Foi neste contexto que a Comissão Europeia apresentou, em maio de 2022, uma proposta de regulamento conhecida como “Chat Control”. O objetivo parecia claro e justo: harmonizar regras, tornar obrigatória a deteção e denúncia de conteúdos de abuso, reforçar a prevenção e criar um Centro Europeu para coordenar esforços. À primeira vista, tratava-se de um passo firme para responder a um flagelo intolerável.
Contudo, à medida que a proposta foi sendo analisada, cresceram as vozes de alarme. Organizações de defesa da privacidade, especialistas em cibersegurança e setores da sociedade civil alertaram para os riscos de se abrir caminho a uma forma inédita de vigilância em massa. A possibilidade de monitorizar comunicações privadas levanta uma questão central: estaremos a proteger as crianças sem destruir, ao mesmo tempo, a arquitetura de direitos e liberdades que define o Estado de Direito?
Aqui reside o dilema. Nenhuma sociedade decente pode fechar os olhos perante o crime do abuso sexual de crianças. Mas não podemos aceitar soluções que, em nome de um bem maior, acabem por corroer os alicerces da liberdade individual. A história mostra-nos que a cedência permanente de direitos em nome da segurança resulta quase sempre em menos liberdade e, a prazo, em menos segurança.
Por isso, o PS defende que Portugal, no quadro das negociações europeias – ainda em curso – adote uma posição clara: qualquer medida de deteção ou denúncia deve ser sempre precedida de mandado judicial, respeitar critérios de proporcionalidade e aplicar-se de forma dirigida para casos de suspeita razoável e concreta de envolvimento em crimes de abuso sexual.
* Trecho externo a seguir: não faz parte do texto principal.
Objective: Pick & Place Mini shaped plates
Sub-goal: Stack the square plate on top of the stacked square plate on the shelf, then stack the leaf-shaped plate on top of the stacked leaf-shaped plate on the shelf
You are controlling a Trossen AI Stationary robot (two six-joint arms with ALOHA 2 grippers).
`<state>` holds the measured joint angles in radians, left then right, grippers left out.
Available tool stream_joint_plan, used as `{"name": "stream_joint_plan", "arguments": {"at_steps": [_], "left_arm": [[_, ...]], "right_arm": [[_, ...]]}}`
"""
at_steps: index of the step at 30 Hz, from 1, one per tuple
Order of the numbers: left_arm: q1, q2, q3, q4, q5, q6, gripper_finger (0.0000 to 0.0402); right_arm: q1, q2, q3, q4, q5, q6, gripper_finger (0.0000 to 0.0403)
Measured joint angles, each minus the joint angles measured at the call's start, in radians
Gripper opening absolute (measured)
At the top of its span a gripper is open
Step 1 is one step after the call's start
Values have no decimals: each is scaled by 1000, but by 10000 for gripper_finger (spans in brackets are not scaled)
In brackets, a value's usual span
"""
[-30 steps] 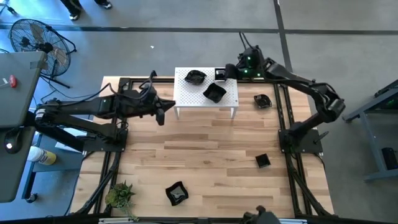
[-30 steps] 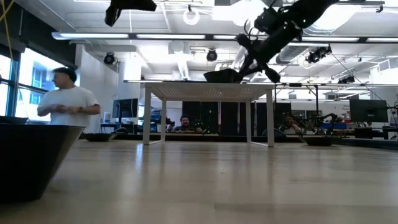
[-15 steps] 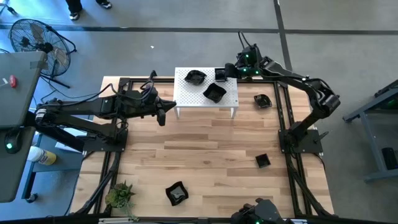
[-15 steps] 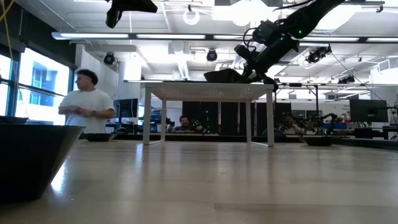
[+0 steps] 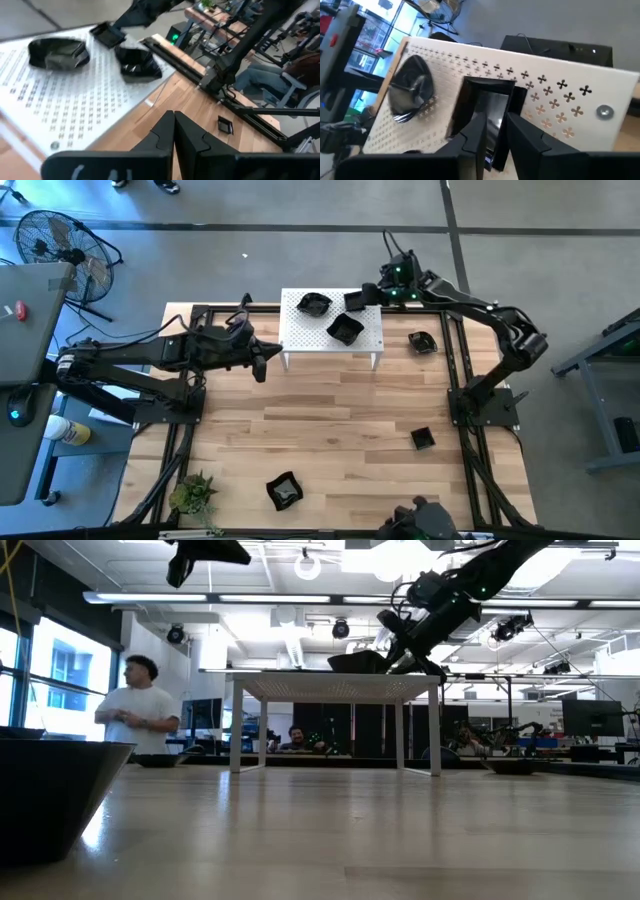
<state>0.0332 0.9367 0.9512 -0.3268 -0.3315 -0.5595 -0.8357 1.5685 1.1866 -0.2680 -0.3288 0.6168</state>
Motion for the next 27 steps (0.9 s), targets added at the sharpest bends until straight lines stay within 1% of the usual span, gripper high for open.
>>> {"name": "stream_joint_plan", "arguments": {"at_steps": [3, 6, 8, 9, 14, 17, 19, 22, 24, 25, 27], "left_arm": [[35, 0, 0, -56, 5, -52, 1], [78, 0, 0, -118, 20, -73, 1], [115, 0, 0, -157, 37, -73, 1], [134, 0, 0, -180, 49, -72, 1], [197, 0, -1, -229, 121, -21, 0], [196, -1, -42, -135, 128, 9, 0], [196, -10, -84, -64, 134, 24, 0], [196, -39, -148, 59, 146, 35, 0], [196, -46, -188, 112, 168, 33, 0], [196, -45, -205, 131, 176, 32, 0], [196, -44, -216, 154, 197, 32, 0]], "right_arm": [[-2, -49, 0, 0, -14, -63, 60], [15, -125, 0, -24, -13, -146, 31], [43, -184, -6, -33, 0, -190, 10], [62, -216, -15, -37, 10, -206, 5], [192, -377, -119, -46, 109, -232, 9], [290, -478, -209, -53, 177, -208, 2], [350, -542, -273, -70, 235, -163, 4], [402, -638, -364, -114, 332, -73, 2], [389, -690, -406, -164, 382, -1, 2], [364, -708, -422, -192, 393, 28, 2], [292, -719, -434, -257, 378, 31, 2]]}}
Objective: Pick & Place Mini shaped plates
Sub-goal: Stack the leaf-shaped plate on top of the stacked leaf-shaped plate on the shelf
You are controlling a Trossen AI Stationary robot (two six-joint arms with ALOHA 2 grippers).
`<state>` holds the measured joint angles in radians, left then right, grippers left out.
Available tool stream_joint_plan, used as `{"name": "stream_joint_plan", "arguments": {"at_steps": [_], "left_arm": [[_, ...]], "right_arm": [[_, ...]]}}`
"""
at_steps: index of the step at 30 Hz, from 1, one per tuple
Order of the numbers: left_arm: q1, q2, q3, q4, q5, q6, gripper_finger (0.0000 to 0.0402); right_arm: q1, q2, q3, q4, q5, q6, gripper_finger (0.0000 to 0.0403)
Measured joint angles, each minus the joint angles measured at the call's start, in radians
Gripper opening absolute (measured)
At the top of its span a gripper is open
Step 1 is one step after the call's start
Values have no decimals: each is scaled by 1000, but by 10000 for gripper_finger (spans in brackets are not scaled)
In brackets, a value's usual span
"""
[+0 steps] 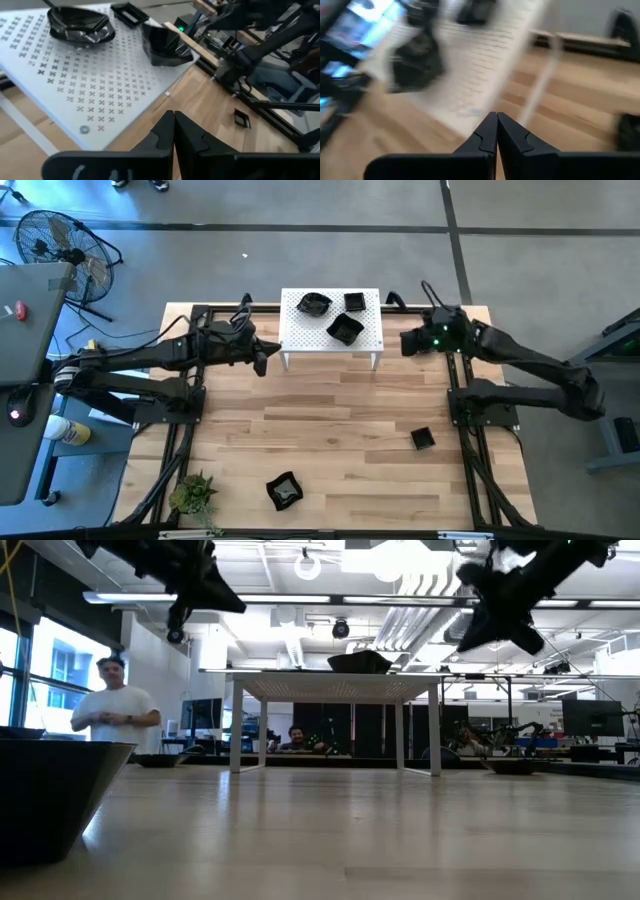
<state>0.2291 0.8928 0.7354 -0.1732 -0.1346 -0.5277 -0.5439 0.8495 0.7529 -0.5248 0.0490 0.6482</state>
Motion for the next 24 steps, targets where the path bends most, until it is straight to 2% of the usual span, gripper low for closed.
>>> {"name": "stream_joint_plan", "arguments": {"at_steps": [3, 6, 14, 19, 24], "left_arm": [[0, 1, 0, 3, 3, 1, 0], [0, 2, 0, -1, 3, 4, 0], [0, 0, 0, -17, 57, 5, 0], [0, 0, 0, -17, 86, 7, 0], [0, 0, 0, -17, 102, 8, 0]], "right_arm": [[-139, 46, 25, -76, -68, -74, 1], [-266, 152, 80, -115, -111, -194, 1], [-487, 562, 270, -260, -238, -462, 11], [-541, 746, 386, -377, -201, -556, 62], [-580, 837, 464, -437, -119, -618, 112]]}}
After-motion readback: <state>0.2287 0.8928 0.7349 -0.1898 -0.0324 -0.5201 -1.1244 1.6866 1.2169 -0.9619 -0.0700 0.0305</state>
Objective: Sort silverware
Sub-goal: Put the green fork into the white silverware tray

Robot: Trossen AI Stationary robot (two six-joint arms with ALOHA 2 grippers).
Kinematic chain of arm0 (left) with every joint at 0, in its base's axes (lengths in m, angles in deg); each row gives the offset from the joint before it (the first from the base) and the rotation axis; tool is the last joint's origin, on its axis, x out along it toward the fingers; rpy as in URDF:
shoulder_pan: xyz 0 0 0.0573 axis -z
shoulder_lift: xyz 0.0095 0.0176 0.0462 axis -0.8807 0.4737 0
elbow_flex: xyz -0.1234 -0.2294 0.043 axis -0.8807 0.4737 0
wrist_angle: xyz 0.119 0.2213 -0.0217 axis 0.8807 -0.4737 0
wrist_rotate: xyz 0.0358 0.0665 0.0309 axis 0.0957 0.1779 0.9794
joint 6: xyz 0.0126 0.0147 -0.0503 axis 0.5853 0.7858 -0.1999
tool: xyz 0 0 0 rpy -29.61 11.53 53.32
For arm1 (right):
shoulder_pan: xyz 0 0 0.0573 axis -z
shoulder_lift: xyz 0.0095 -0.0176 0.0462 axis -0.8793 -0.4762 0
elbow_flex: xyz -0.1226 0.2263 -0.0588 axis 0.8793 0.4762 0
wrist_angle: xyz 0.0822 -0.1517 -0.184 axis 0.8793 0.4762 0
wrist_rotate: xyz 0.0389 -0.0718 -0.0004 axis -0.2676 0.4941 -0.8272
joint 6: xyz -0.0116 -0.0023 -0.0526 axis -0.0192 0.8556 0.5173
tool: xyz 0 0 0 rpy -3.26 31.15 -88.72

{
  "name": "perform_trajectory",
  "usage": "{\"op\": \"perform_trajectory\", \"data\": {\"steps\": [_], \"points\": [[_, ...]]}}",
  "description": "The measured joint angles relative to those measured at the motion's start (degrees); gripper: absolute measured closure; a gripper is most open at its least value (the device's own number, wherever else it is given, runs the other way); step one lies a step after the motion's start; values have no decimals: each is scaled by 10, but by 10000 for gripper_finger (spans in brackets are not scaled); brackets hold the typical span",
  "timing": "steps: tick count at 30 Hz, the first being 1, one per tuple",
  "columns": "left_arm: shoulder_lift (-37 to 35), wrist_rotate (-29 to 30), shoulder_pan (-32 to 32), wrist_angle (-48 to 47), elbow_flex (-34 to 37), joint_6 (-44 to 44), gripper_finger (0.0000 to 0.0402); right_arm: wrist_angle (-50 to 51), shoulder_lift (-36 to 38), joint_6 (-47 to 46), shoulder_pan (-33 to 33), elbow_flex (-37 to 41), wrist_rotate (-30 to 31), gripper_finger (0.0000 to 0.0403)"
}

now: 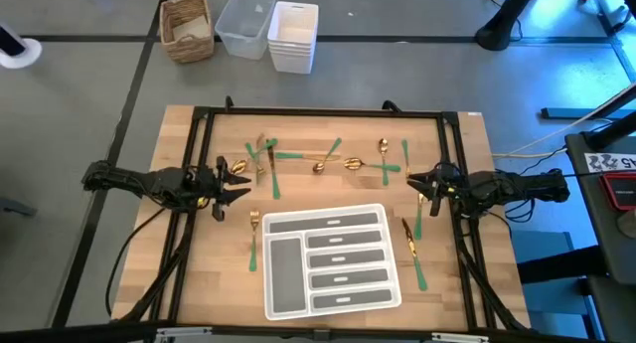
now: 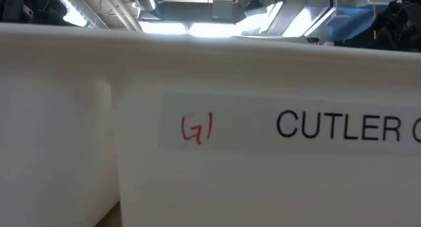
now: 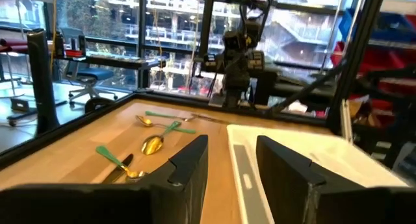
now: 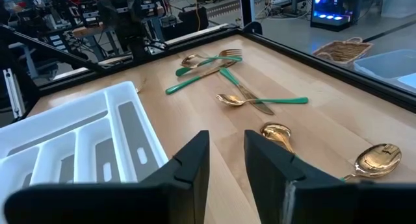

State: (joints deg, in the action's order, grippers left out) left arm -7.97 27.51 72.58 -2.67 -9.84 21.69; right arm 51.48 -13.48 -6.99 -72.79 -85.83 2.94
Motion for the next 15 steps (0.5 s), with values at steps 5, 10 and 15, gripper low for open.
{"op": "perform_trajectory", "data": {"steps": [5, 10, 15], "points": [[0, 0, 0, 37, 0, -42, 276, -15, 0, 0, 0, 0, 0, 304], [0, 0, 0, 59, 0, -119, 276, -14, 0, -5, 0, 0, 7, 304], [2, 8, -1, 78, -5, -229, 276, -20, 0, -7, 0, 0, 55, 304]]}}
Só assim poderemos assegurar um equilíbrio justo entre a proteção das vítimas mais vulneráveis e a preservação das garantias fundamentais de todos os cidadãos.
A Europa tem a responsabilidade de ser firme contra o crime e exemplar na defesa dos direitos. Não podemos ceder à tentação de soluções fáceis que sacrificam liberdades duramente conquistadas. A luta contra o abuso sexual de crianças exige meios eficazes, mas também coragem política para rejeitar atalhos perigosos. Porque proteger as crianças implica garantir que crescem numa sociedade livre, democrática e respeitadora da dignidade humana.